Law enforcement don't have to be "fighting for their lives" in order to arrest you. The
Cops can and will arrest you if you're impeding their duties. Prosecutors don't have to charge you, and often don't when it comes to political activism. Doesn't mean they can't, the people who are released without charge are being given a break, I wouldn't be outraged over that. And we're talking about 170 citizens who were definitely protesting and interfering with police duties, out of tens hundreds of thousands of police interactions. This is a big fucking nothing burger and you are all losing your minds.
A protestor's actions are arrestable if they meet statutory elements:
- Physically blocking police movement or access (e.g., surrounding a patrol car or blocking arrests).
- Touching, grabbing, or standing too close after a lawful order to back away.
- Ignoring a lawful dispersal order after being warned.
- Using amplification or crowd behavior that prevents officers from issuing commands or making arrests.
Officers typically move to arrest when:
- They’ve given clear, repeated commands (e.g., “Move back,” “Clear the street”) that are ignored.
- The person’s proximity or actions create a safety risk (blocking traffic, interfering with detainment).
- A dispersal order is issued and disobeyed.
- The crowd shifts from peaceful to physically obstructive or destructive.
This process is completely separate from the decision to prosecute those who are arrested. Often, protestors are not prosecuted for political and economic reasons. It's not a crime to arrest someone and not charge them. It's not a violation of the constitution. Nothing has to be dire.
Especially given that they have brought charges against people for trivial shit and then had juries give not-guilty verdicts because the charges are obviously bullshit.
I don’t know if the means matter much - the outcomes are the same. One side could rely on their activist group networks to pressure decision makers and the other side is using their corporate connections to do the same.
The government isn’t doing anything directly in either case. End of day the network made this choice.
> The government isn’t doing anything directly in either case. End of day the network made this choice.
The kindest read here is that you are unaware of the FCC’s comments on the matter.
Unfortunately, the government actually did do something - they put their thumb on the scale and implied severe consequences if the network did not follow through.
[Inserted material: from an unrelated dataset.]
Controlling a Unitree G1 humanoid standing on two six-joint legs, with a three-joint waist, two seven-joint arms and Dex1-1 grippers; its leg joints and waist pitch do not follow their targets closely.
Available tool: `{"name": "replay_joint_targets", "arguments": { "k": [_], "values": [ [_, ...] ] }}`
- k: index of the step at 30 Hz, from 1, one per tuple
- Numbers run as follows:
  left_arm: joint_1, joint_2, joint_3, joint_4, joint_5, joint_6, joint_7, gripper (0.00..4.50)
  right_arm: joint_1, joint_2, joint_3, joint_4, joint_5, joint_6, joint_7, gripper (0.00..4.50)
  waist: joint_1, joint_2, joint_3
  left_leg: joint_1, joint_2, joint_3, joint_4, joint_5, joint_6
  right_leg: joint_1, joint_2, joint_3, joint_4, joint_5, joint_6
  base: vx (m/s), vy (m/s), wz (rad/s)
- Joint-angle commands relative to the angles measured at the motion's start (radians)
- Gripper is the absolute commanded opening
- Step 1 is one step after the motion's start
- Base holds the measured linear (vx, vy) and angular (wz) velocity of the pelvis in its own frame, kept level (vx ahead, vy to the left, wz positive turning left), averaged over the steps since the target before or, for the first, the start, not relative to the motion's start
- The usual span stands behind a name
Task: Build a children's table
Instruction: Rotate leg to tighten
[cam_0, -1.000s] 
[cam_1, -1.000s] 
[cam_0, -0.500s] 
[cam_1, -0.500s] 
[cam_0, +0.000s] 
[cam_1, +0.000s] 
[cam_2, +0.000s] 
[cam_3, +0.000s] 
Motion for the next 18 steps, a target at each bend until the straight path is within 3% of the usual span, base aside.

This is a massive difference. It is extremely chilling.
And I’ll say if it is overreach, which it well could be, it too will be punished in due time. Previous regimes largess is currently being punished. Endless cycle.
Because as far as I’m aware, immigration law is not a concern of the state, and what folks typically mean when they say “nullification” in this context is “the state isn’t doing the fed’s job for them.”
You also brought up warrants to enter private property. What do you make of the incident a few days ago where an agent hopped a fence to arrest someone, without a warrant? Should we just ignore those violations of our rights?